Structure of the photolyase-like domain of cryptochrome 1 from Arabidopsis thaliana.

Chad A Brautigam1, Barbara S Smith, Zhiquan Ma, Maya Palnitkar, Diana R Tomchick, Mischa Machius, Johann Deisenhofer.   

Abstract

Signals generated by cryptochrome (CRY) blue-light photoreceptors are responsible for a variety of developmental and circadian responses in plants.
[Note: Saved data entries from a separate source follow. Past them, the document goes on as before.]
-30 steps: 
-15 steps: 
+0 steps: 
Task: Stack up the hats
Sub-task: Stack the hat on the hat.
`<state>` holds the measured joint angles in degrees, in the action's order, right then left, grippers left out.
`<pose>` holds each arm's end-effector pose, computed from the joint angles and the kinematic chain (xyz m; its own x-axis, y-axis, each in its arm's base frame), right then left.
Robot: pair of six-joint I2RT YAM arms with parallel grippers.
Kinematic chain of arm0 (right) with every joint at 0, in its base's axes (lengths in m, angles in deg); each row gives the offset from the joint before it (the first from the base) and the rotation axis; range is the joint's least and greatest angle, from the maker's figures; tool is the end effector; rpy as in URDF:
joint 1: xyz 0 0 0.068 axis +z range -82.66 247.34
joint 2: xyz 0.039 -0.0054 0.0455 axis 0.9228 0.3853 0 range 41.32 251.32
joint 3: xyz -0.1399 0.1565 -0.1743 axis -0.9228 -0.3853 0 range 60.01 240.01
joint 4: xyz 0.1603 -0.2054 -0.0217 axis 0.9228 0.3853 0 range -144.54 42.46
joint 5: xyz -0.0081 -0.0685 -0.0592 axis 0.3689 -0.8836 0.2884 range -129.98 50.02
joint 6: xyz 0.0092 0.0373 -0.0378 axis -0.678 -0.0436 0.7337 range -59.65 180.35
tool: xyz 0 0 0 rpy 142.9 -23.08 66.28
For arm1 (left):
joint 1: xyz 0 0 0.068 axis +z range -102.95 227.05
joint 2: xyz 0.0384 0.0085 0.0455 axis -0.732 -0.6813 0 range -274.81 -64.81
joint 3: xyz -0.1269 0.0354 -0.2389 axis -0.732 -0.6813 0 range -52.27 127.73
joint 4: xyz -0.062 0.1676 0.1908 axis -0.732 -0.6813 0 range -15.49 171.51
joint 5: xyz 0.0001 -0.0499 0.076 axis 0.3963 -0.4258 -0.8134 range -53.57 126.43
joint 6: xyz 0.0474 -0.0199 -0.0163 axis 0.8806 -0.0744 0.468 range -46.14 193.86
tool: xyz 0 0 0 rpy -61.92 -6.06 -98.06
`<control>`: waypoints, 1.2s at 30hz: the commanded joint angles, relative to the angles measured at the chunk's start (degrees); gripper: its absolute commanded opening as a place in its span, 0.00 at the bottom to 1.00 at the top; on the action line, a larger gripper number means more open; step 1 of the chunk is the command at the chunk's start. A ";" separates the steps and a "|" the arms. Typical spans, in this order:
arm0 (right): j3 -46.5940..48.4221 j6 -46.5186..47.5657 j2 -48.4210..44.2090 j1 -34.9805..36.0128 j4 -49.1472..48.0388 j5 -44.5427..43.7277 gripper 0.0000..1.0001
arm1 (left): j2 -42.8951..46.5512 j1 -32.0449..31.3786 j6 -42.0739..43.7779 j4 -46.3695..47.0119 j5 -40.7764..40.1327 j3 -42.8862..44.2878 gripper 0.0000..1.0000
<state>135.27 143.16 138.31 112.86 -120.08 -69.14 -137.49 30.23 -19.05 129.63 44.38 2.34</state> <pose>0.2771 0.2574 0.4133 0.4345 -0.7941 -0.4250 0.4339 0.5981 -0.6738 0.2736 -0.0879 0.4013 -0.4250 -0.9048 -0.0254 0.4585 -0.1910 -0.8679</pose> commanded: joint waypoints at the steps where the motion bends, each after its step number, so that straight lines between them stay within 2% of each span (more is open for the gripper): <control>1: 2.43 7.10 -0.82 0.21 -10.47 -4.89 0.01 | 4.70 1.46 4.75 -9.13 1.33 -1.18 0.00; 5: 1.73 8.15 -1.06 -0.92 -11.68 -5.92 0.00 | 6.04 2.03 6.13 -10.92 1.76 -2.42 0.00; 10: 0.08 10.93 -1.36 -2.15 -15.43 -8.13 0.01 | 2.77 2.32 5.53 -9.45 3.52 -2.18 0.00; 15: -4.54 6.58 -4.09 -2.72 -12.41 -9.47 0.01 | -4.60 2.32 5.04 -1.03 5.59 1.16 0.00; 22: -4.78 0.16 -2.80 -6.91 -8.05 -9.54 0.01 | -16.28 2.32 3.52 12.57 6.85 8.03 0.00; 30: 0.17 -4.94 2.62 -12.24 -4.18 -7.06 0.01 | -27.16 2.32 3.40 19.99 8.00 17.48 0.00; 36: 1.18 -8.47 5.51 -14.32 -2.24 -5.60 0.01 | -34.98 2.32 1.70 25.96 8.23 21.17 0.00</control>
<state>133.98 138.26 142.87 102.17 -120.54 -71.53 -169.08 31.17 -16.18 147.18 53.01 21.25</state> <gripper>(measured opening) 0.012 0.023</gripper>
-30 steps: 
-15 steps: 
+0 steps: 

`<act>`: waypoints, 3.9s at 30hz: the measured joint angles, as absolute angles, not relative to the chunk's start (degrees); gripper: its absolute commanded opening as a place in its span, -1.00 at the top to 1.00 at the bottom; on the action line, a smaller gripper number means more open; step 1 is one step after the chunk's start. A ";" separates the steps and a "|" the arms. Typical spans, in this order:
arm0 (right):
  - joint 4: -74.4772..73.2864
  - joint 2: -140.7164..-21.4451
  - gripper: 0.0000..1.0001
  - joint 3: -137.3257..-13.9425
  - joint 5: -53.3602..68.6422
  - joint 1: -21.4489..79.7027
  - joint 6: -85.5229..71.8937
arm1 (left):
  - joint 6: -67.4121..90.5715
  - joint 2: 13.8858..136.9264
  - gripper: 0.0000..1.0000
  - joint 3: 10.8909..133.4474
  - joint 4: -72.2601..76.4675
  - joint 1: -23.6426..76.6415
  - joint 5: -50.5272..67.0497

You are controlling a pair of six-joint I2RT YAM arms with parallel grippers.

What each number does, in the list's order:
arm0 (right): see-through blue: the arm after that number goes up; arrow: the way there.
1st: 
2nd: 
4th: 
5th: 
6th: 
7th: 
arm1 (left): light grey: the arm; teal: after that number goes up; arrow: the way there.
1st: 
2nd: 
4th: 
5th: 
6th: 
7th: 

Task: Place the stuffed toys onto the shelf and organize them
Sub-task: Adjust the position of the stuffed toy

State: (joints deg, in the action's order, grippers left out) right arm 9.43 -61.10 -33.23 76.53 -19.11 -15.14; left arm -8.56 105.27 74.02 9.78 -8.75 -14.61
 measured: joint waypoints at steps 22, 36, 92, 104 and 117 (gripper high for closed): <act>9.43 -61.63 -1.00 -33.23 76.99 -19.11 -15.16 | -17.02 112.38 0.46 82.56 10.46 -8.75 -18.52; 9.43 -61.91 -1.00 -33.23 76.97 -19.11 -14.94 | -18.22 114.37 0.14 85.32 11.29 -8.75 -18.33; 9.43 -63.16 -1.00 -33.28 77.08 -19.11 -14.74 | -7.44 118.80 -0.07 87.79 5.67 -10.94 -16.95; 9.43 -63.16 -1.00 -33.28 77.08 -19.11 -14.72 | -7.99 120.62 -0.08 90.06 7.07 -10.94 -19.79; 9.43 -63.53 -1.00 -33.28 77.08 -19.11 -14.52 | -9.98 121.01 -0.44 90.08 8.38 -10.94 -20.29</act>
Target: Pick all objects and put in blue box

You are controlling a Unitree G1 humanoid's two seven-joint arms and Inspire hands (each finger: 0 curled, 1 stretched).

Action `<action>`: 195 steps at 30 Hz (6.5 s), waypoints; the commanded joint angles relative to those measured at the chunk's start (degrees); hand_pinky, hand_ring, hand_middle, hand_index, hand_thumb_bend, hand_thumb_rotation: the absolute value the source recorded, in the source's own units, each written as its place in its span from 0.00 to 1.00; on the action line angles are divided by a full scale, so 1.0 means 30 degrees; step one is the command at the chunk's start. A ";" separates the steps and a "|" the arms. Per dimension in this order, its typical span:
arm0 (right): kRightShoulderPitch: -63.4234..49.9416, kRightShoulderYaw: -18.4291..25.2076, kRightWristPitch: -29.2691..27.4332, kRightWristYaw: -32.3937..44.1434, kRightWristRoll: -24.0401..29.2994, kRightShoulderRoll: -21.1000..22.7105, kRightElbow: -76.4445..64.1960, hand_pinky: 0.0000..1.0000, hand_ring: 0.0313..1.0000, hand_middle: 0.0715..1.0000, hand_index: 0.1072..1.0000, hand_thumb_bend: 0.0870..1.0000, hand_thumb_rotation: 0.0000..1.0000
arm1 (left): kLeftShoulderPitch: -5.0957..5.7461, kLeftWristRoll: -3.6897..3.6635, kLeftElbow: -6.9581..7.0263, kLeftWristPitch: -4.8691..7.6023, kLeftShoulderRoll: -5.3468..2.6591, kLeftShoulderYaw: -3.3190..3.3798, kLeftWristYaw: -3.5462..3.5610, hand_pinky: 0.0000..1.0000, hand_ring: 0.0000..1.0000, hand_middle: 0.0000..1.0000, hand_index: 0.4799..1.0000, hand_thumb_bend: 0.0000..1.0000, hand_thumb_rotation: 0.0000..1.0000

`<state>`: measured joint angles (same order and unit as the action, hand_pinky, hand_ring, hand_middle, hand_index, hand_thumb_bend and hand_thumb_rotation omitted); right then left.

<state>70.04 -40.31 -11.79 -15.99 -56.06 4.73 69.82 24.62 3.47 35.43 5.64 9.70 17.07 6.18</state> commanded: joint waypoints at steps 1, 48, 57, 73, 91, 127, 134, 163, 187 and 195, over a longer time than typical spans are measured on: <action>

The CRYs are also identified as circadian blue-light photoreceptors in Drosophila and components of the mammalian circadian clock. These flavoproteins all have an N-terminal domain that is similar to photolyase, and most have an additional C-terminal domain of variable length. We present here the crystal structure of the photolyase-like domain of CRY-1 from Arabidopsis thaliana. The structure reveals a fold that is very similar to photolyase, with a single molecule of FAD noncovalently bound to the protein. The surface features of the protein and the dissimilarity of a surface cavity to that of photolyase account for its lack of DNA-repair activity. Previous in vitro experiments established that the photolyase-like domain of CRY-1 can bind Mg.ATP, and we observe a single molecule of an ATP analog bound in the aforementioned surface cavity, near the bound FAD cofactor. The structure has implications for the signaling mechanism of CRY blue-light photoreceptors.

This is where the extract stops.